Panic flared in my chest. "Sandra, stop. You can't do that. He's the CEO. He'll fire you too."
"Let him try," she muttered. She snapped the notebook shut and shoved it back into her pocket. "I'm not letting him gaslight you out of a job. HR might be useless right now, but paper trails matter."
She looked at me closely. Her sharp eyes softened. "You're holding up better than I thought. You actually look... alive today. Is it Elliot?"
My breath caught. "What?"
"Your therapist guy," Sandra said, a knowing smirk on her face. "Whenever you mention him, you stop looking like you're bracing for a punch."
"He's just helping me with a strategy," I said quickly. I looked away, but I could feel the heat rising in my cheeks.
"Right. A strategy," Sandra laughed softly. "Just be careful, Mira. But whatever he's doing, it's working."

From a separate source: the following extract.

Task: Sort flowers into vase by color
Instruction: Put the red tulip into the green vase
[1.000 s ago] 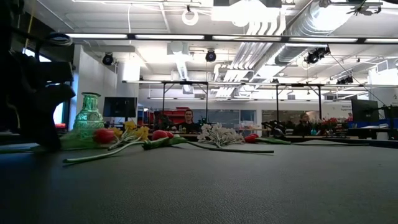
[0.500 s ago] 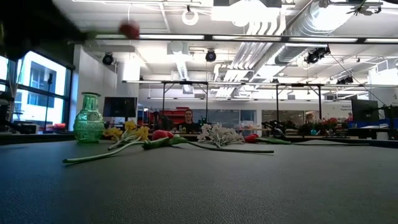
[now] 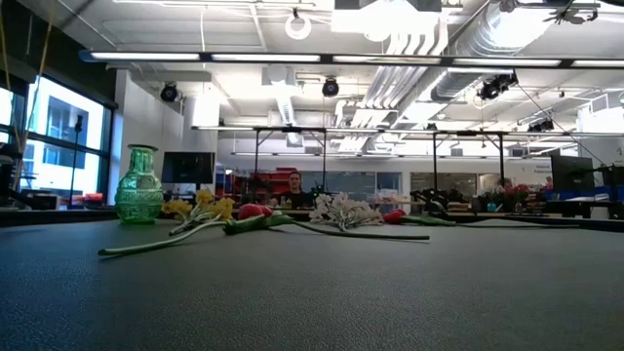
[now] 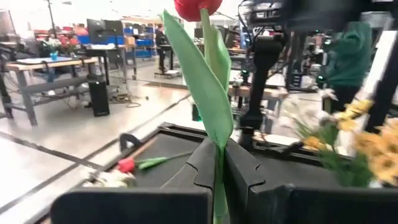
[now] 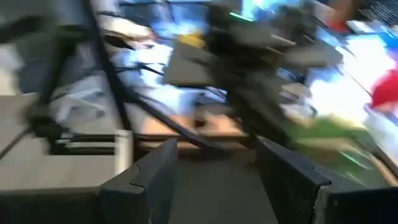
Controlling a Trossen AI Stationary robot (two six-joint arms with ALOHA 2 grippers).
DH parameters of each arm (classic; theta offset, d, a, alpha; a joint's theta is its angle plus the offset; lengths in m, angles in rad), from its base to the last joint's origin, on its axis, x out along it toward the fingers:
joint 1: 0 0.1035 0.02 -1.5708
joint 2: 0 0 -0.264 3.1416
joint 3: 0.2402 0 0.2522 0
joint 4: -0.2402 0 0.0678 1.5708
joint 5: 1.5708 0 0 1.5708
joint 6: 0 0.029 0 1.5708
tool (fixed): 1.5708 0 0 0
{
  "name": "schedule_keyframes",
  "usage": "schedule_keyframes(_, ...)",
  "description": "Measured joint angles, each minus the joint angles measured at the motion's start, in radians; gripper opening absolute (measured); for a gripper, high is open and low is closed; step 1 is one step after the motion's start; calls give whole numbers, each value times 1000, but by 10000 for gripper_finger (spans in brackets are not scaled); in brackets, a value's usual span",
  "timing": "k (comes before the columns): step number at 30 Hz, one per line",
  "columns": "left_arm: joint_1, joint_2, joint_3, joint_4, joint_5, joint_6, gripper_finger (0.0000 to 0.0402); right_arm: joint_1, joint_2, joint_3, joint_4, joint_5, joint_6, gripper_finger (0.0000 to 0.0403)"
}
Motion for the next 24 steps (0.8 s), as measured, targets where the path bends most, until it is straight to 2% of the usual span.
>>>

At one o'clock, I walked across the street to a small coffee shop. The wind was biting, tearing through my thin coat. Elliot was already waiting at a corner table. He wore a dark gray sweater. He looked up and saw me, and that calm, steady warmth filled his eyes.
I sat down across from him. This was supposed to be part of the plan. A staged public outing. But the moment I sat down, the office and Castiel felt a million miles away.
"You survived the pitch," Elliot said. It wasn't a question.
"I did," I said. I let out a long, shaky breath. "He locked me out of the drive. I did it from memory."
Elliot’s jaw tightened slightly. A flash of something dangerous crossed his face, but it was gone before I could read it. "And how do you feel?"
"Tired," I admitted. I reached into my tote bag to get my wallet. As I pulled it out, my book snagged on the zipper and tumbled onto the table.
It was my copy of *The Great Gatsby*. The paperback was battered. The spine was taped together, and the edges of the pages were soft and yellowed. It was the only thing I took from my adoptive parents' house the day I left.
I reached for it quickly, feeling suddenly exposed. But Elliot’s large hand moved first. He placed his fingers lightly over the cover.
"You carry this everywhere," he said softly. He didn't move his hand. He just looked at me. "Why?"
I gripped the edge of the table. "It's just a book. I like the ending." I forced a dry, dismissive laugh. "Rich people making messes. It's funny."
Elliot didn't laugh. He didn't accept the deflection. He looked down at my hands. I was squeezing the edge of the table so hard my knuckles were turning white. The instinct to hide, to curl inward like a hedgehog, was screaming at me.
He gently slid the book back across the table toward me. He didn't push for the real answer. He didn't force me to open up.
"It's a good book," he said quietly.
I relaxed my grip on the table. I looked up at him. He was watching me with a quiet, patient intensity. He noticed everything. The white knuckles, the frayed book, the dry laugh. He was filing it all away. Not to use against me, but to understand me.
For the first time in my life, I realized someone was paying attention to the things I didn't say. And it terrified me just as much as it saved me.